(Dataset records)
• • • • •
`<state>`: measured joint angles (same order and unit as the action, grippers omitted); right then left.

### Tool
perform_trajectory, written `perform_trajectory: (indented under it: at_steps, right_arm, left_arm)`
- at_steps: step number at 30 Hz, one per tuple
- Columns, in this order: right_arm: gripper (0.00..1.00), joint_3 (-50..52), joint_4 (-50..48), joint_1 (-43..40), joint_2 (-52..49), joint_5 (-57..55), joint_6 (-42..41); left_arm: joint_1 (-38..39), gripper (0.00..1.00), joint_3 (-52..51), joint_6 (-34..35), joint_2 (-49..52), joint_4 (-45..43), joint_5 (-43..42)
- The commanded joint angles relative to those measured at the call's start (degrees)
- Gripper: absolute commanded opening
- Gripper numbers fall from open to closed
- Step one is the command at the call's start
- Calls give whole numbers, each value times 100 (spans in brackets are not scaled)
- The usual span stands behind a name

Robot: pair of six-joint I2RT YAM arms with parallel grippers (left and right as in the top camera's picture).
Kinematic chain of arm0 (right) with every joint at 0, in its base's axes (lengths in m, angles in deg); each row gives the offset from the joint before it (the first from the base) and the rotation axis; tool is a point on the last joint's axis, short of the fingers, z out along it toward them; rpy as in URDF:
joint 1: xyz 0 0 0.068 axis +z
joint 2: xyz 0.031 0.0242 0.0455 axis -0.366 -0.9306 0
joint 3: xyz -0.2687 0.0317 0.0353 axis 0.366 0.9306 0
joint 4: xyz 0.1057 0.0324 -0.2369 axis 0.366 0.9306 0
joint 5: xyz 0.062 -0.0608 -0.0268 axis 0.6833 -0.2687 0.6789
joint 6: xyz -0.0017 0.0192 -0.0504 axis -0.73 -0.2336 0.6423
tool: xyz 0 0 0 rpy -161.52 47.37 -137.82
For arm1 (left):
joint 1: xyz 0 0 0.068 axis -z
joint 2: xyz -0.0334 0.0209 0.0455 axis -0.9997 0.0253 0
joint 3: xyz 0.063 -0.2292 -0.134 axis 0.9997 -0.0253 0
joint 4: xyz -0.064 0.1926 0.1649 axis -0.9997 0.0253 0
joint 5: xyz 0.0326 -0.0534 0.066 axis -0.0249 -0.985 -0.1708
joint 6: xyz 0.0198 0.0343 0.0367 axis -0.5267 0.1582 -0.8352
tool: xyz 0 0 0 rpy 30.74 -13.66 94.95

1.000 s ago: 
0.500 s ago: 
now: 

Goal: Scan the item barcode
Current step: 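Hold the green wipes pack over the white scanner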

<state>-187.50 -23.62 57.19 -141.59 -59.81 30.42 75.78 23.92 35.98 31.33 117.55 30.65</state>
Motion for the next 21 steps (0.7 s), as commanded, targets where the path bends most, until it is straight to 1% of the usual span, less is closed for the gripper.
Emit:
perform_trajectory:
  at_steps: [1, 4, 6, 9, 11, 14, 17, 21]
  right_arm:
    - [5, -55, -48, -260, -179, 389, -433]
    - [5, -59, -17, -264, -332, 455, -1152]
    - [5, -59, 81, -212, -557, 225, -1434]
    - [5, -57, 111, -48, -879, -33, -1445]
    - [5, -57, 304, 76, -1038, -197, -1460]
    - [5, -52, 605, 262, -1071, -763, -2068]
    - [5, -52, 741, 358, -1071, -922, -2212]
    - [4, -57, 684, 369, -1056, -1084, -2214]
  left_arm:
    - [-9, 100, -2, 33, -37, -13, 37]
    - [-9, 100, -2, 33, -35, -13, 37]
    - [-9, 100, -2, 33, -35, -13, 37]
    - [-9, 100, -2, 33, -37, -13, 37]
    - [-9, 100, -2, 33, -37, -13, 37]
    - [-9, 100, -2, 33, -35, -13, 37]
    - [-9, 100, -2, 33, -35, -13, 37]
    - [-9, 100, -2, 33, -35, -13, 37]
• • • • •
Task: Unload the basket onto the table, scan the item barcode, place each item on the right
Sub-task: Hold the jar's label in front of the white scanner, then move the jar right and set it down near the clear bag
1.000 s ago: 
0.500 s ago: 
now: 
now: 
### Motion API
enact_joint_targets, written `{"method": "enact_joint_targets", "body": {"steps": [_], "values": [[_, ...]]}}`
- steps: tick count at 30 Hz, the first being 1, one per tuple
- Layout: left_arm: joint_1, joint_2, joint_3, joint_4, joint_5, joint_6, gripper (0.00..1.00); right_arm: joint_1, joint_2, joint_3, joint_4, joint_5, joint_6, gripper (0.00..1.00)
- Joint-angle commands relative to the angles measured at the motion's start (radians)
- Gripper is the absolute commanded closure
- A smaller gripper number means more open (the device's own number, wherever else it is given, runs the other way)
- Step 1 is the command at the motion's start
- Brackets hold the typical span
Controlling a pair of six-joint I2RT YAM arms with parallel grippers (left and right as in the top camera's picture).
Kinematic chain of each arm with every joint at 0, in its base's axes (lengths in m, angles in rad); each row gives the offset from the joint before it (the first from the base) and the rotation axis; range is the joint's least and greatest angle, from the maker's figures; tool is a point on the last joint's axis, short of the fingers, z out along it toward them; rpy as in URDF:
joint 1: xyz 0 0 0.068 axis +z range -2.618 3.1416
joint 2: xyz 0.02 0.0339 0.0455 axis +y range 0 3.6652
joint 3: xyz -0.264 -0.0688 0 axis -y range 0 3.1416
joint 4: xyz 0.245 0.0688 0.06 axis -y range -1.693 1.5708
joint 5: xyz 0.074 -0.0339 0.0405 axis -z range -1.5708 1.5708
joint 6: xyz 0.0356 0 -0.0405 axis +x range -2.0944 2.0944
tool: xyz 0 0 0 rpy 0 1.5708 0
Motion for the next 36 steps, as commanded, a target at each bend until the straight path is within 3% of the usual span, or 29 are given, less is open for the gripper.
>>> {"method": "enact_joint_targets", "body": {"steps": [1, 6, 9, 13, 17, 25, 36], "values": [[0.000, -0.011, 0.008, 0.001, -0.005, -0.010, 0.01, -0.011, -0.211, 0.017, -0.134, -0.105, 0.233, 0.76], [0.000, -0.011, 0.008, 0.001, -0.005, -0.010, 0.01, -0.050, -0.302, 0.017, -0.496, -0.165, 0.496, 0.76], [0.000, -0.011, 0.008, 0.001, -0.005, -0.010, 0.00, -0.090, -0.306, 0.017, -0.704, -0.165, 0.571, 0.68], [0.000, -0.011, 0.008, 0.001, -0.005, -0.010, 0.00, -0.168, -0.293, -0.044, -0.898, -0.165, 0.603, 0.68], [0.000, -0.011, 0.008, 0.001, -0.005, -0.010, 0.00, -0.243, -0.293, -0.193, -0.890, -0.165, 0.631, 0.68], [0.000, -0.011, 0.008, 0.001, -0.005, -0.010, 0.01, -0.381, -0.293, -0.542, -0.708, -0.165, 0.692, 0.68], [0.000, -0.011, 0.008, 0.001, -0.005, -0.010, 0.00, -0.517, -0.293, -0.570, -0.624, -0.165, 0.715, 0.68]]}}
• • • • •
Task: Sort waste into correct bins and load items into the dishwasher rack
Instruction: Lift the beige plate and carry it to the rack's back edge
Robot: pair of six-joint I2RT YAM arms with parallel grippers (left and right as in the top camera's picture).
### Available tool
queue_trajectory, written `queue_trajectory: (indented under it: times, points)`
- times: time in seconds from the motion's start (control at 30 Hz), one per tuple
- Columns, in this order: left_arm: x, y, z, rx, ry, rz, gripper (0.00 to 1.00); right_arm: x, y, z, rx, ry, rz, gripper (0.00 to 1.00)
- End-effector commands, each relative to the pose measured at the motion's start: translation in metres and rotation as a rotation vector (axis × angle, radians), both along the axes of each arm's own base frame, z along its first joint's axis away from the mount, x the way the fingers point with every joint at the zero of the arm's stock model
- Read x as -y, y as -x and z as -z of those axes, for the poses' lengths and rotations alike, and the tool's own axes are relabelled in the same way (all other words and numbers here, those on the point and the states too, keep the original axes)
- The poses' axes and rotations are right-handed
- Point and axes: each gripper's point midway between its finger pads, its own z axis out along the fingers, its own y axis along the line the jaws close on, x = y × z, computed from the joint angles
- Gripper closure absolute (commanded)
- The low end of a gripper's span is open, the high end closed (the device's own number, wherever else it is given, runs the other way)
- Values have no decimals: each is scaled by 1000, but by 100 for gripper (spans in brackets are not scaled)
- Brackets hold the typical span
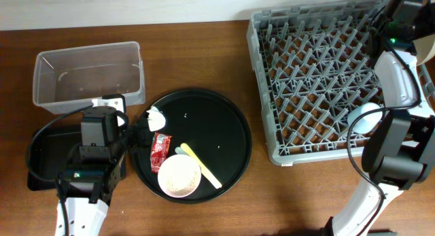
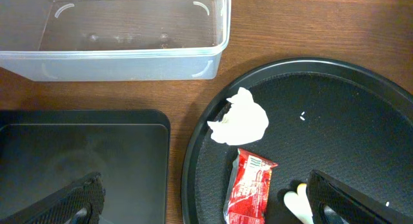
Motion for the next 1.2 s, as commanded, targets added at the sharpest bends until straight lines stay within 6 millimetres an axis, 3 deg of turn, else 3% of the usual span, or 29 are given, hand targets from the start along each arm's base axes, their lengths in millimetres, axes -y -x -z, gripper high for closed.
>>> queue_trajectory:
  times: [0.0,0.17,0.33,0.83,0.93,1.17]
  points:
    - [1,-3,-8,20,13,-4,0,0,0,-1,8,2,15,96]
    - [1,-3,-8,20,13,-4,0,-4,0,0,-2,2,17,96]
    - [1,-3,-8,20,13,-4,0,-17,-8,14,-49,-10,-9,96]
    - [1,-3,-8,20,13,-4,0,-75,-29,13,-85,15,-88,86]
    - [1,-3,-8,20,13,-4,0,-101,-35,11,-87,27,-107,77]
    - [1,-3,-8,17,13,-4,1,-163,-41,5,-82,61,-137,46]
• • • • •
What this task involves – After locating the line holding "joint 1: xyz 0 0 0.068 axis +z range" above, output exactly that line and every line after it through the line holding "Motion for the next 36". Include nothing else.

Your response –
joint 1: xyz 0 0 0.068 axis +z range -2.618 3.1416
joint 2: xyz 0.02 0.0339 0.0455 axis +y range 0 3.6652
joint 3: xyz -0.264 -0.0688 0 axis -y range 0 3.1416
joint 4: xyz 0.245 0.0688 0.06 axis -y range -1.693 1.5708
joint 5: xyz 0.074 -0.0339 0.0405 axis -z range -1.5708 1.5708
joint 6: xyz 0.0356 0 -0.0405 axis +x range -2.0944 2.0944
tool: xyz 0 0 0 rpy 0 1.5708 0
Motion for the next 36 steps, as commanded, a target at each bend until the straight path is within 3% of the usual span, or 29 are given, less is open for the gripper.

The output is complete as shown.